‘The Beano’ and ‘The Dandy’

Dundee publishers D.C. Thomson & Co. produced both The Dandy and ‘The Beano from 1937 and 1938 respectively, with The Dandy’ being cancelled in 2013 while ‘(The) Beano’ carries on to this day. This makes it the longest-running weekly comic in the UK. Wartime rationing of paper and ink meant that they were temporarily issued on alternate fortnights. The price of the early copies was 2d..

They primarily appealed to schoolboys, with their comic-strip stories of pranks, mischief, slapstick and tomfoolery, all of which result either in punishment, such as caning, or reward, always in the form of masses of food! Even after getting through several ‘cow pies’, the characters are still hungry, especially the huge hulk of a man, Desperate Dan.
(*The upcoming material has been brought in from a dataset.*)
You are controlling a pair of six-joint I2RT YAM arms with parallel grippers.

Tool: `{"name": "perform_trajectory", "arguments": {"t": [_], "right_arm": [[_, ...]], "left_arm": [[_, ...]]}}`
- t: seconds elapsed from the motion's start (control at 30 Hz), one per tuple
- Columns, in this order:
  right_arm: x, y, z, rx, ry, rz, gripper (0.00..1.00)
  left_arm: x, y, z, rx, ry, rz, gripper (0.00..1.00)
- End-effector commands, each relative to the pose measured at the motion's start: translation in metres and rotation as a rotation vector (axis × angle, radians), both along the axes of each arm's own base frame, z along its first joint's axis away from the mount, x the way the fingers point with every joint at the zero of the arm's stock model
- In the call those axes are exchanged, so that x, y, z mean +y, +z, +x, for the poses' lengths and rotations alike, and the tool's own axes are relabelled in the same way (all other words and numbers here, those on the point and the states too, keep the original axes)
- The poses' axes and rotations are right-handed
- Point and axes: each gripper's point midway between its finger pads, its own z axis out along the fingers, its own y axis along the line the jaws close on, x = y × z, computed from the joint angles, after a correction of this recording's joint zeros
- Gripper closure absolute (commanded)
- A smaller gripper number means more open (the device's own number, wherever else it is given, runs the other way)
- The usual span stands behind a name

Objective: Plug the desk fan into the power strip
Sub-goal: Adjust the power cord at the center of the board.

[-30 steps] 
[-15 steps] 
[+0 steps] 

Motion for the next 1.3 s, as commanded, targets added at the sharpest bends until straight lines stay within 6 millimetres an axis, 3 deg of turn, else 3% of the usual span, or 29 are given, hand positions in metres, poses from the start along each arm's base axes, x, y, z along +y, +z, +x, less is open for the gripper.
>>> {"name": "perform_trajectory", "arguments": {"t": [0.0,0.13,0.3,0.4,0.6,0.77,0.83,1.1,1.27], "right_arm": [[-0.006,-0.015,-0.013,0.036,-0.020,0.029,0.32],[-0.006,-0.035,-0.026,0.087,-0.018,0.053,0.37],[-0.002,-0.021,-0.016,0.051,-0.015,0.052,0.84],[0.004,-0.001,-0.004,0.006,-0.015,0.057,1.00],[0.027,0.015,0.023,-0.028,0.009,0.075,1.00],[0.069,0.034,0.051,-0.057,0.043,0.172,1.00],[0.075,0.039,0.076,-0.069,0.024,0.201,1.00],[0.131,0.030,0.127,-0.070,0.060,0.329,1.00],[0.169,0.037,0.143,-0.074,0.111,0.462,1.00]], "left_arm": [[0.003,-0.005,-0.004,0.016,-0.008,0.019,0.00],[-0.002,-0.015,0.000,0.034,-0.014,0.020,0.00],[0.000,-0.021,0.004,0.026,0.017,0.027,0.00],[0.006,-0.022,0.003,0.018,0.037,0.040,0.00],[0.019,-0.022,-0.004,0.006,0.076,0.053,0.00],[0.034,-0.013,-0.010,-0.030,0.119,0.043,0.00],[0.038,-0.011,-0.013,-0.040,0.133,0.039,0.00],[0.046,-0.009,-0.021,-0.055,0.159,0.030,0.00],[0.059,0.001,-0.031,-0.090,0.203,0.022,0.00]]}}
Dennis the Menace first appeared in ‘The Beano’ in 1951, when both comics were at their peak circulation of two million copies each per week. Their attraction is in the hilarious naughtiness and rudeness of the characters, which is never immoral and always has a consequence. Minnie the Minx, Lord Snooty, Gnasher, Korky the Cat, Billy Whizz, Roger the Dodger and the Bash Street Kids, to name but a few, made children laugh and learn what not to do, if nothing else.